Abstract Aim Postoperative anastomotic leakage is a major complication in the surgery of the esophagus. In this study, we aim to examine whether calcifications of the aortic segments can predict anastomotic leakage after open esophagectomy for cancer with intra-thoracic anastomosis of a gastric conduit. Background and methods All patients with esophageal cancer who underwent elective esophagectomy with an intra-thoracic anastomosis at Tampere University Hospital between 2007-2018 were evaluated. Preoperative data were associated to outcome. These included demographic, anamnestic, clinical, laboratory, and radiologic data. Preoperative staging thoraco-abdominal CT-scans were re-evaluated to document the presence of calcifications in the various aortic segments. Results A total of 97 patients (median age 64 (43-78) years, 20% female) were analysed, with anastomotic leakage occurring in 22 patients (23%). Median time from surgery to leakage was 10 (1-32) days, and follow-up time 28 (1-143) months.

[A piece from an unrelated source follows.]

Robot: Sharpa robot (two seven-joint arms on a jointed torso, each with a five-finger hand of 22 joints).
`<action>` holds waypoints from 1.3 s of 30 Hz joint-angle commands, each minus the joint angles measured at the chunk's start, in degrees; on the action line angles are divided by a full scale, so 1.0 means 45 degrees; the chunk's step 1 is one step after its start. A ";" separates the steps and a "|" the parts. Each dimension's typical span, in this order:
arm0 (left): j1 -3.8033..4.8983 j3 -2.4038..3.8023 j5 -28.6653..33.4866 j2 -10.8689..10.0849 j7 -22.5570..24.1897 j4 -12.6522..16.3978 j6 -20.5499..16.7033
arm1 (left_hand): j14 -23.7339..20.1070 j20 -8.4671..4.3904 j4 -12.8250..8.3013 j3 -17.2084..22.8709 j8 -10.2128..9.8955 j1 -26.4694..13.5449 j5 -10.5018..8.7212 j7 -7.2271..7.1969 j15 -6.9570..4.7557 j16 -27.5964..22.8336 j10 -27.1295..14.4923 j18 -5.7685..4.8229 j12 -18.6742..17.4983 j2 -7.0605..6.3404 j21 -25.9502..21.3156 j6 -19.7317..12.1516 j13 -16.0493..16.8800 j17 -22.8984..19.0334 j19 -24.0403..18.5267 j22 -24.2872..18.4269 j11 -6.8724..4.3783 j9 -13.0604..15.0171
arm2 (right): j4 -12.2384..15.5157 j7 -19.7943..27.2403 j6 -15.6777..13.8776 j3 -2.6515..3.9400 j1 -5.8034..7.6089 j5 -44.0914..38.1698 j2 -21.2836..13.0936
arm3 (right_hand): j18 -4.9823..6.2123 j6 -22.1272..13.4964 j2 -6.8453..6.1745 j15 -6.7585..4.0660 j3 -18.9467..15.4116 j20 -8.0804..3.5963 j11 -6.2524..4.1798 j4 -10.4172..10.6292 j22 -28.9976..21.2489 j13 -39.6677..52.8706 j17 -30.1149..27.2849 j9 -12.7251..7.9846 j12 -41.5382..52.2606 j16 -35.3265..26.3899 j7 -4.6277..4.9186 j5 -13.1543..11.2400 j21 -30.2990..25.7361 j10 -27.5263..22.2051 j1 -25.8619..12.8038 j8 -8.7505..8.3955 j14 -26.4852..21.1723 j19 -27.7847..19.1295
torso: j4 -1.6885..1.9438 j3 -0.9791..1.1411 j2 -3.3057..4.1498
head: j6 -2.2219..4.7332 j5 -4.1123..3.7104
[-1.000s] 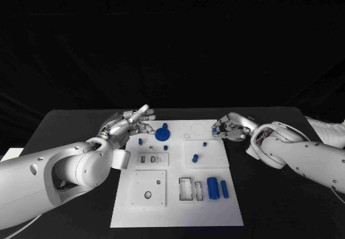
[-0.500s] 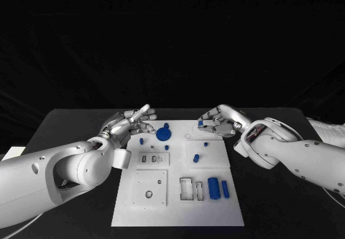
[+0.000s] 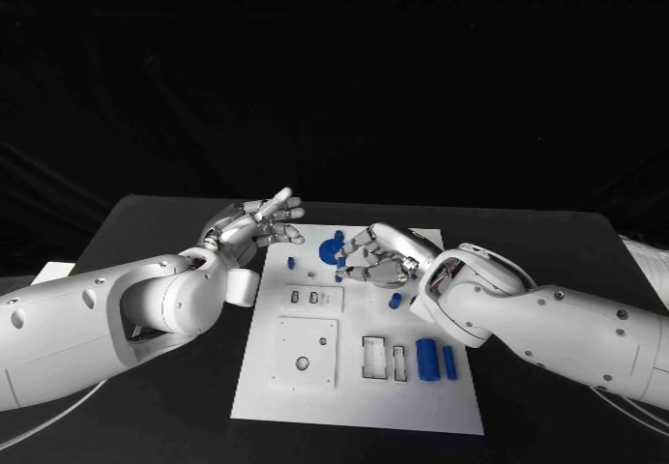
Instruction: Assemble the parts on the task board
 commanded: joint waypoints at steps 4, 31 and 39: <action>0.0015 0.0007 0.0351 -0.0123 0.0232 -0.0299 0.0314 | -0.0098 0.0020 -0.0075 0.0018 -0.0048 0.0005 -0.0052 0.0041 0.0009 -0.0053 -0.0016 0.0129 -0.0054 0.0108 0.0048 -0.0006 -0.0021 0.0013 -0.0109 0.0015 0.0052 -0.0017 | -0.0360 -0.0609 0.0677 -0.0099 -0.0367 -0.1482 0.0621 | -0.0139 0.0196 0.0016 -0.0079 -0.0012 -0.0109 -0.0062 0.0085 0.1800 0.2036 0.2443 0.0014 -0.0098 0.0032 -0.0084 -0.0011 0.0070 0.0318 -0.0164 0.0052 0.1129 0.0595 | 0.0138 -0.0116 -0.0060 | -0.0209 0.0170; 0.0021 0.0009 0.0235 -0.0190 0.0204 -0.0173 0.0426 | -0.1444 0.0500 -0.0432 -0.0162 -0.0071 -0.0029 -0.0050 0.0230 0.0467 -0.2378 -0.0419 0.0126 -0.0088 0.0263 -0.1448 -0.0163 -0.0098 -0.0852 -0.1601 -0.0918 0.0329 -0.0014 | -0.0959 -0.1710 0.1473 -0.0194 -0.0537 -0.3019 0.1465 | -0.0136 0.0176 -0.0065 -0.0082 -0.0037 -0.0112 -0.0061 0.0091 0.1785 0.2016 0.2414 0.0007 -0.0133 0.0015 -0.0079 -0.0015 0.0062 0.0299 -0.0256 0.0027 0.1122 0.0589 | 0.0077 -0.0080 -0.0055 | -0.0579 0.0593; 0.0021 0.0009 0.0234 -0.0188 0.0206 -0.0129 0.0461 | -0.1432 0.0504 -0.0435 -0.0163 -0.0071 -0.0030 -0.0049 0.0232 0.0467 -0.2395 -0.0421 0.0129 -0.0087 0.0269 -0.1458 -0.0165 -0.0098 -0.0862 -0.1597 -0.0928 0.0331 -0.0014 | -0.1082 -0.1828 0.1816 -0.0223 -0.0534 -0.3091 0.1556 | -0.0135 0.0178 -0.0105 -0.0081 -0.0056 -0.0113 -0.0059 0.0108 0.1782 0.2025 0.2405 0.0005 -0.0124 0.0009 -0.0076 -0.0052 0.0060 0.0306 -0.0328 0.0020 0.1120 0.0588 | 0.0092 -0.0085 -0.0057 | -0.0598 0.0576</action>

From all the factors that were evaluated in the univariate analysis, only the presence of calcification in the descending thoracic aorta was associated with a higher risk of anastomotic leakage (11% vs. 33%, HR 4.571; 95% CI 1.40-15.0; p=0.011). There was a trend for anastomotic leakage in the presence of calcification in the suprarenal abdominal aorta (13% vs. 29%, p=0.057). A higher leakage rate was documented when a calcification was present in the infrarenal abdominal aorta (8.3% vs. 25%, p=0.205), and in the ascending thoracic aorta (22% vs. 30%, p=0.559), without reaching statistical significance. Conclusion The presence of a calcification in the descending thoracic aorta is associated with higher risk of anastomotic leakage after open esophagectomy for cancer.